I ask Mark the butcher how to cook them, and he looks sheepish.

‘Not had them?’

‘No,’ he says. ‘Well…no. Roast them, maybe?’

I take them home and put them in the fridge; they look incongruous next to the Frubes, the cucumber heels and the revolting plastic ham my eldest daughter adores. They look like a supper that might be destined for people other than the Lee’s.

It’s Saturday night now, the Night of the Grouse. But I’m whey-faced, feeble. Knackered. My lovely, lovely husband trundles off to collect an Indian, and feeds me chunks of sag aloo.

So now it’s Sunday, and the Grouse must be eaten. I apply myself to Google, to find out how to do them. I don’t learn an awful lot – the recipes I find involve breasts, rather than whole birds, or else basically, just roast them, because their favour needs no messing. And add some game chips and bread sauce.

These cooks and chefs and foodie types have obviously never had to feed two fussy daughters and a ravenous Roast-Dinner expecting husband.

Crisps ain’t gonna cut it.

Right. I keep reading that the meat can be very dry, owing to the lack of fat in the bird, and that the taste is very gamey. Every recipe I read uses a bacon carapace during cooking, and then advises a quick pan de-glaze job and making a thin  jus. Oh God. I’m doing mine with mashed potato – can you imagine their faces on seeing jus? The Bisto would be out of the cupboard before I’d even sat down.

So anyway…I’m off.

How I Cooked Them



Two fat chicken legs (with skin)

Two grouse

Hot beef stock

Smoked bacon (back, because I have no streaky)

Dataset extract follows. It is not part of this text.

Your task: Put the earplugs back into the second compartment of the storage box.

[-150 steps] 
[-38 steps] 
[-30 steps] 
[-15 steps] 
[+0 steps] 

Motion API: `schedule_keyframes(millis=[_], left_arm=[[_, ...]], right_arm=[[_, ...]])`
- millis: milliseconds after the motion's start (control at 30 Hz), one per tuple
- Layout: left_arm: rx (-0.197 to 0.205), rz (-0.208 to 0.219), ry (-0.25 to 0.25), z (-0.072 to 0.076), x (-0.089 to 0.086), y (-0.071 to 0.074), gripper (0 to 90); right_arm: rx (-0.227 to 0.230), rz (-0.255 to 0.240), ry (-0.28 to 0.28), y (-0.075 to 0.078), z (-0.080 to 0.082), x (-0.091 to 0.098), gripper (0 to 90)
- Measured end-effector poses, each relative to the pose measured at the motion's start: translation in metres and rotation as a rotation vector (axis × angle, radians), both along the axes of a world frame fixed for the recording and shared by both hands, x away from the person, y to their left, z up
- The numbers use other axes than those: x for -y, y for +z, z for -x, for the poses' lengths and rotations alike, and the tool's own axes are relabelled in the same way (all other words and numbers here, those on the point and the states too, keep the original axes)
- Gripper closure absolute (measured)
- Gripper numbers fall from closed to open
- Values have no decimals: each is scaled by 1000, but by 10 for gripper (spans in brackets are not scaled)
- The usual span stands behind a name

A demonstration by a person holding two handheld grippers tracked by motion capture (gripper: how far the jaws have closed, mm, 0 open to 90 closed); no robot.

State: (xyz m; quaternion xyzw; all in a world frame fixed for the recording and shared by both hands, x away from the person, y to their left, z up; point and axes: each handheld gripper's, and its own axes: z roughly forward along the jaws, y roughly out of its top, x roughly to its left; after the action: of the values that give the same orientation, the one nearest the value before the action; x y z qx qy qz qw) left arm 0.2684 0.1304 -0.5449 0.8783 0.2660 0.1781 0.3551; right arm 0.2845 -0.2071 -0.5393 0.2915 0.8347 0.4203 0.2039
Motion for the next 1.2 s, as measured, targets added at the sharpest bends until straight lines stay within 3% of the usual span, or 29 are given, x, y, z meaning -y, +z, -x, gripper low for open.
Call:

Hot water (as in, from a kettle)



Salt and pepper


Plain flour

Cranberry sauce

Method (not including veg instructions)

Oven on at 180, chicken legs in a pot roast jobbie that would fit them and the grouse. I slice a garlic clove and put the shards under the skin of the chicken. Slosh in few slugs of vermouth, and hot water up to half an inch of so. Five juniper berries, because I love them . Tin foil over jobbie; oven.

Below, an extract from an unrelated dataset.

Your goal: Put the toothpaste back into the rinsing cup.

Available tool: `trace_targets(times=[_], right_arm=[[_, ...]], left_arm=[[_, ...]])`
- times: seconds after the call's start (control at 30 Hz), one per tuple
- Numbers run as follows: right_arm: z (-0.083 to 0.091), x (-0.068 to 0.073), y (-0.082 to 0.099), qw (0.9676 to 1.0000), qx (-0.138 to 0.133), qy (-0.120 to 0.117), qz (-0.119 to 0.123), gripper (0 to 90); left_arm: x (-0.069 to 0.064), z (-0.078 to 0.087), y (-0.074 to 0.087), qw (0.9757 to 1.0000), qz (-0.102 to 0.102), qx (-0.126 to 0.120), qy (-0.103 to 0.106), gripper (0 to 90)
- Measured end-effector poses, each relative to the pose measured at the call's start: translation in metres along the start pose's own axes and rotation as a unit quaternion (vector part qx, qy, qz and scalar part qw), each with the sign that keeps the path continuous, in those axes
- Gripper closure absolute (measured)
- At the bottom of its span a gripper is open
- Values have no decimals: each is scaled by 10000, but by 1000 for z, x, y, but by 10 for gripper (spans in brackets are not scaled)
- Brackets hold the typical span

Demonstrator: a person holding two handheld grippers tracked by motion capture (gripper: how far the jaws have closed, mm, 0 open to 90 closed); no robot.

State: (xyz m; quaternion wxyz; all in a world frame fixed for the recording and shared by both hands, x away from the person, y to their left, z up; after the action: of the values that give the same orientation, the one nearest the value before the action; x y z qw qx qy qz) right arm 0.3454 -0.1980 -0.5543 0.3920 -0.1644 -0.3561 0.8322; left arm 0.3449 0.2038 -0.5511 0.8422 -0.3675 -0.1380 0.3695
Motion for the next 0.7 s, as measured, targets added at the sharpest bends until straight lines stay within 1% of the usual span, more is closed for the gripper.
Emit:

Grouse inspected for anything nasty (feathers, shot, bits of guts…not all our game meat comes from a butcher, so habit). Grouse turned upside down and its back draped in bacon (did not season – our bacon quite salty).

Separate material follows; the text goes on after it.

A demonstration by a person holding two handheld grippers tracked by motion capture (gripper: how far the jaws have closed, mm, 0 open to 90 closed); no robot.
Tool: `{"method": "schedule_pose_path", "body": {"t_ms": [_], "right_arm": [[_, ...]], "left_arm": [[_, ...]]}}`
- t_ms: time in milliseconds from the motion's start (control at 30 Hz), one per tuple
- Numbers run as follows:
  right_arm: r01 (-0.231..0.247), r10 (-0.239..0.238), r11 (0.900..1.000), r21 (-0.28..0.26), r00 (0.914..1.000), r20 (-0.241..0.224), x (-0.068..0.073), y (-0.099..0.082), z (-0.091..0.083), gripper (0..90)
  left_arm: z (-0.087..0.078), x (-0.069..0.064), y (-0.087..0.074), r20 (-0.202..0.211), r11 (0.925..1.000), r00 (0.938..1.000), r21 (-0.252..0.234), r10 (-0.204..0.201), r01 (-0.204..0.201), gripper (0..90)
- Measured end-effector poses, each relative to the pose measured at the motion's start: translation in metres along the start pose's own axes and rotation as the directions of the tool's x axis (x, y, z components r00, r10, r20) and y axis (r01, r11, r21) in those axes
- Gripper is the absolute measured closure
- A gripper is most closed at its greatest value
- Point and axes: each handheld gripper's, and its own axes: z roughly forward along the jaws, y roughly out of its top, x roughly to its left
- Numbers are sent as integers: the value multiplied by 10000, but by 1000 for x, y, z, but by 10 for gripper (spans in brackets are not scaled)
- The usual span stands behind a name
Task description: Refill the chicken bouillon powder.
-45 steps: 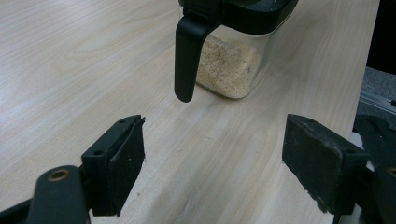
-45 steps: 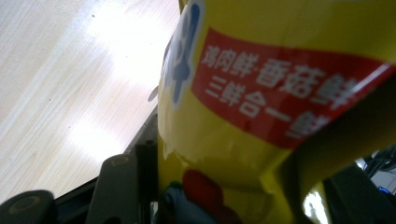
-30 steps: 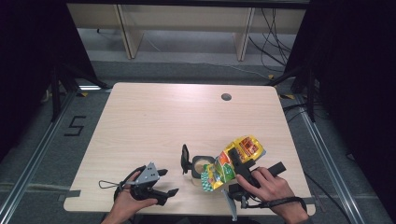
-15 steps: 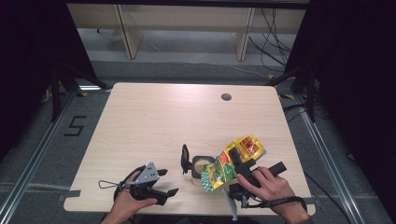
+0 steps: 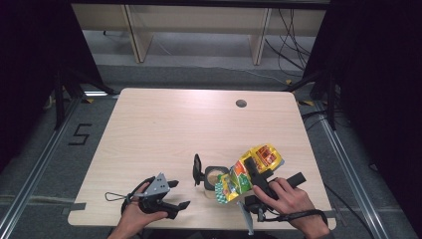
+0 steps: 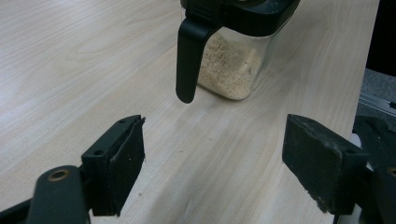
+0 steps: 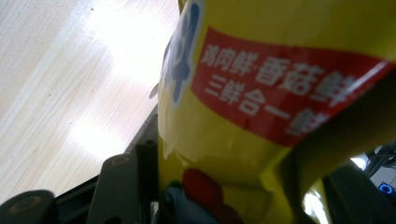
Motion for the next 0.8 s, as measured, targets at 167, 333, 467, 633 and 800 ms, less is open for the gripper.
{"method": "schedule_pose_path", "body": {"t_ms": [167,333,467,633,800], "right_arm": [[16,-16,10000,14,10000,4,-1,0,0,477],[-53,53,10000,77,9999,120,0,-1,-1,477],[-41,41,10000,40,10000,32,-1,-1,-1,477],[-76,76,10000,24,10000,-6,0,-1,-1,477],[-57,57,10000,58,10000,64,-2,-3,-1,477]], "left_arm": [[-1,1,1,-6,9998,9998,17,213,-213,207],[0,1,1,6,9997,9997,-58,235,-235,207],[0,1,1,18,9997,9998,-62,221,-221,207],[0,1,1,9,9997,9997,-53,224,-224,207],[0,1,1,15,9997,9997,-54,236,-236,207]]}}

Chicken legs extracted from oven after 15min. Grouse tucked in between, breast-side down, bacon upper-most, foil back on. Back in oven for 30 minutes. Foil taken off towards last 10 min of cooking.

Out of oven, whole lot transferred to hot plate to rest for 10 min whilst gravy made. Liquid from pan poured off into cup, leaving two or three table spoons. One  table spoon flour into the pan, scrubbed altogether with wooden spoon. Wait until pan really quite bloody hot. Splash in hot beef stock. Stir until flour has made it all into a gravy. Add 1 teaspoon of cranberry and check seasoning. Pour into hot gravy boat.

Put bacon from birds in a frying pan with olive oil, when hot again, put in fine beans and mini sweetcorns (again, bending to will of obstinate daughter). Stir fry.

Serve chicken onto children’s plates, put Grouse on a wooden chopping board to be carved at table between me and him.

Put beans, mini sweetcorns and huge Mash Mountain in hot serving bowl, take to the table with chopping board of grouse.

Oh my Lord. Smells incredible. Eat it.

And What We Thought About It

‘Mummy it tastes like red salmon’

‘What? It’s a bird.’

‘Red salmon. The one you do with the yellow sauce.’

Bloody weird child.

Stephen has given me the breast of the smaller grouse, and from my first mouthful, I know I won’t manage both fillets. The meat is incredibly dense, and close textured. I’ve cooked them medium rare, and the pinker bits melt in my mouth, but the whole thing reminds me of metal, like sucking a copper coin. I’m not sure I like it yet, but I want to like it, the way I used to want to like whisky, and sweetbreads (I’ve never made it with the sweetbreads).

The gravy is incredible – the nicest we’ve ever made with no red wine involved.

Stephen likes the grouse, but not as much as a steak, and we both agree that we’d probably like it more processed, with different flavours. Sliced thinly in a winter salad say, with  pomegranate seeds, or in a game pie, the hot-and-sloppy sort, with a thick crust.

I poke at the carcasses thoughtfully. Stock. Grouse soup. With sour dough and cheddar as cheese-on-toast.